The electoral authoritarian system is about the retention and the use of democratic forms and procedures while simultaneously managing and manipulating the outcomes, the electoral outcomes, so that the party of power, United Russia and the president stay in power, stay in place.
What’s it all for?
Why have this electoral authoritarian system when they could just go for the closed authoritarian system of China is because one of the key sources of legitimacy is that there are these kind of referendum style elections where majorities are brought home for the party of power and for the president.
And when that is done, in the meantime, political policy differences, political differences are depoliticized in this kind of system.
Contestation between groups is managed so it doesn’t come out into the open and cause instability in the eyes of the Kremlin.
So this electoral authoritarian system is not interrupted by democratic turnover and from the point of view of the Kremlin, that allows technocratic governance and statist planning to have more continuity than it would if they switched governments.
I mean, last year, the changing of the people in power.
So finally, the point is that with electoral authoritarianism, there is a kind of system that is what you can call the administrative regime, which stands above the constitutional state institutions like the Duma or the regional governors.
The administrative regime monitors and controls political and social developments.
OK, and so you have a kind of dual state in Russia.
You have the actual institutions which are running and then you have this administrative regime which runs on top of it, the presidential administration.
Third key characterization of the system is that, in my view, it is ideologically plural and there’s ideological diversity in policies.

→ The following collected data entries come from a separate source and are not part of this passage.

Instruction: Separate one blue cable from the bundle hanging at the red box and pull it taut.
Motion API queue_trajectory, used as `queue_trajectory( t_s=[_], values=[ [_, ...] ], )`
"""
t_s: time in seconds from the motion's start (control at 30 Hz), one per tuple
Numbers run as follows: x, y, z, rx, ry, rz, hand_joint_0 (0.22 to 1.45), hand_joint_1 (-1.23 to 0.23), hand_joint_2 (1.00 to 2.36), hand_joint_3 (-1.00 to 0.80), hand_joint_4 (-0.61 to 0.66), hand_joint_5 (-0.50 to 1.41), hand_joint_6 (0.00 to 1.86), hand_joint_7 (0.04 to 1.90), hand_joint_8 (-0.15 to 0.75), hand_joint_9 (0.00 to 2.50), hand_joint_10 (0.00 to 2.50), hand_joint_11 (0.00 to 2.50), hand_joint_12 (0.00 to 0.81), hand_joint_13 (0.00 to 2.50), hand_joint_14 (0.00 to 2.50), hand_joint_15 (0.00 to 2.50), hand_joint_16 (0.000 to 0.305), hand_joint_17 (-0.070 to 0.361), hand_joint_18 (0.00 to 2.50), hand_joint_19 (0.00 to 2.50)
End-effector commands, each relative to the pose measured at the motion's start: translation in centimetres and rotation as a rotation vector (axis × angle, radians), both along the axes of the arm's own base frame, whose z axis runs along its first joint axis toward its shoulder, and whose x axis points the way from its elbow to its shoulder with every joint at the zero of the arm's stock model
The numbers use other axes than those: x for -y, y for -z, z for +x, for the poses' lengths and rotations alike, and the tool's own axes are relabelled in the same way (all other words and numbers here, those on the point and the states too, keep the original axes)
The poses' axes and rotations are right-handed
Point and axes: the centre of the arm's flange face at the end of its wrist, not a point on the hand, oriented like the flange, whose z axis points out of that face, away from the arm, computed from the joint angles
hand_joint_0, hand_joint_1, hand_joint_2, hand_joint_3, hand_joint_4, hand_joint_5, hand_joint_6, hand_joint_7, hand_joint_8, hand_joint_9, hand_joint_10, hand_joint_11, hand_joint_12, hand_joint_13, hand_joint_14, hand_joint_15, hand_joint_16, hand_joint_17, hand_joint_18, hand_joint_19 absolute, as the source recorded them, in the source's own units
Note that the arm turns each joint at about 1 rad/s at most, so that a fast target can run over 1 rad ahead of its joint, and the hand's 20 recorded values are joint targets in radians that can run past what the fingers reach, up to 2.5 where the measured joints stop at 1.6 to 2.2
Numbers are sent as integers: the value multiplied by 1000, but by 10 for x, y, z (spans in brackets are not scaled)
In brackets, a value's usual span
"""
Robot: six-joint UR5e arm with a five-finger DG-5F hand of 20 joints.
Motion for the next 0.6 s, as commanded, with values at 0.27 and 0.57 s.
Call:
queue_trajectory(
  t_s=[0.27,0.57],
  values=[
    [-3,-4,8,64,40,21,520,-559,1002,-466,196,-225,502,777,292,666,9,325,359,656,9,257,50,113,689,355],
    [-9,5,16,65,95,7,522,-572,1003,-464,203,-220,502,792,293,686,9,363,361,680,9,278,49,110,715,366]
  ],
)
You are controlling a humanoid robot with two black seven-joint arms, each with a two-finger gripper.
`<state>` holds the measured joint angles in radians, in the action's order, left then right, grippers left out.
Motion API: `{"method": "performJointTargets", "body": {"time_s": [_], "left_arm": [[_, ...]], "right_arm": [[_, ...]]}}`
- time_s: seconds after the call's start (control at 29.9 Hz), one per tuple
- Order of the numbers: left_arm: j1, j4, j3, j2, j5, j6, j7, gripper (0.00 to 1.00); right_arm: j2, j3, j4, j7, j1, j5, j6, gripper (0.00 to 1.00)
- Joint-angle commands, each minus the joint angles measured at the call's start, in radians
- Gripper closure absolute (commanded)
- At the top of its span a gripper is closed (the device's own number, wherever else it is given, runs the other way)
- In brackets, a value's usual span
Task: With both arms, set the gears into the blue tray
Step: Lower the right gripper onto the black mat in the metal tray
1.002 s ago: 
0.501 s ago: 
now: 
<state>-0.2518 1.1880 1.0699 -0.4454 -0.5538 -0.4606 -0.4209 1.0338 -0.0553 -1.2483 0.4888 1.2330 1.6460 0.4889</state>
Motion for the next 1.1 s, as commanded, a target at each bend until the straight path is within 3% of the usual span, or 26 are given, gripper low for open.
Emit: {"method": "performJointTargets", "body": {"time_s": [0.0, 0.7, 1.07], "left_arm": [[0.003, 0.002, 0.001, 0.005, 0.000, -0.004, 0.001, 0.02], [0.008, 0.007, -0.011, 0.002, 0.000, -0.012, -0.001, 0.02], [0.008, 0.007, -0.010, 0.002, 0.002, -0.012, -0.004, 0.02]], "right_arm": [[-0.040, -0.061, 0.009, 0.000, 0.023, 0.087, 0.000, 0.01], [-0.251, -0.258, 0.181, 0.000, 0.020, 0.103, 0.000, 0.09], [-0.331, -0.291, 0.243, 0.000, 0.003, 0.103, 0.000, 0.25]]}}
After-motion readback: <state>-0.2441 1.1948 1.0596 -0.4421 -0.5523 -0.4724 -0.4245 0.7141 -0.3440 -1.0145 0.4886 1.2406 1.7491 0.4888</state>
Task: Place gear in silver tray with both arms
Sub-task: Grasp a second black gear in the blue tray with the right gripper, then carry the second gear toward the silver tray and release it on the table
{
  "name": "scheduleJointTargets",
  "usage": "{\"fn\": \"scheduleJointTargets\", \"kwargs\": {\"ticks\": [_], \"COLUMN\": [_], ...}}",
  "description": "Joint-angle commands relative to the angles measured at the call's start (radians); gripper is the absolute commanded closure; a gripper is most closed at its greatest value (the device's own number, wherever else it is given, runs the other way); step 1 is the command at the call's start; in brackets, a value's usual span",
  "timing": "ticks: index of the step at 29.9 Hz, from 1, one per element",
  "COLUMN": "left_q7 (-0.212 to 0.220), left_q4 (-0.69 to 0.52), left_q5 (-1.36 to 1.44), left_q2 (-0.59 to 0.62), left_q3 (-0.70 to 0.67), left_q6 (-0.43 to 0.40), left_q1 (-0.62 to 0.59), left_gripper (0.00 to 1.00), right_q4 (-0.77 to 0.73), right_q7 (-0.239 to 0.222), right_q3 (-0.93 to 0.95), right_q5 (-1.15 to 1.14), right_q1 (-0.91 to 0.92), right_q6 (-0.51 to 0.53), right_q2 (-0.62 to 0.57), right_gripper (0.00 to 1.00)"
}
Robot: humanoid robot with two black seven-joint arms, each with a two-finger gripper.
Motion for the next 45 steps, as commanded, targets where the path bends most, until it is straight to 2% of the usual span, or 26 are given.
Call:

No single ideology is hegemonic.
Political Putin’s kind of approach to politics can be described as centrism all the way up until recent period.
He’s trying to stand above the main ideological factions.
He rejects radical nationalism or radical liberalism, communism or even globalism.
He rejects all of that.
And he has instead this statism, which is not a full-fledged radical ideology, in my view, but we will come back to that later if we want to talk about ideology.
So from 2012 onwards, of course, there is this shift towards a more securitized patriotism that is very emotional and status based about Russia and global politics and the West as an enemy.
And in this context, some of this pluralism, of course, has been reduced, particularly for some liberals.
Most nationalists, half of the political prisoners in Russia today are nationalists and all of Navalny and his followers as of 2021.
And the repression and the exclusion from politics I would characterize as being not like Stalinism or National Socialism, but more like Latin American electoral authoritarian regimes in the 20th century, where left wing Marxist socialist groups were pushed out of politics and a kind of patriotic grammar or loyalty to the state kind of entry test was created.
OK, so suffice to say that in this ideologically plural characteristic or categories such as left and right are not so useful to be deployed straightforwardly in the Russian context.
And we come back to that, of course, with this idea that there’s such a thing as factional politics in Russia.
Well, there’s factional politics in all political systems, of course, in the context of Russia I highlight four factions, which could be, shall we say, a point of debate for the other analysts that come today and the rest of the summer school.
I point out the siloviki and the military-industrial complex.
Suffice to say, this has been a faction whose influence and power has increased since 2012 as we’ve moved through the securitization tension with the West.
And this is a very well-funded faction and it has many different parts, and we can go through the details of it later if there’s an interest in that.
Suffice to say, the different parts of this faction are actually competing with each other and sufficiently divergent in their interests that we could say they don’t always operate as a very unified faction.
The second faction is the top level of the state bureaucracy, the top of the power vertical.
And again, this is also divided into several competing overlapping structures.
The presidential administration, central government apparatus, federal ministries, regional governors.
Third part is liberal financial business bloc.
Now, part of this is about the economic policy establishment in Russia.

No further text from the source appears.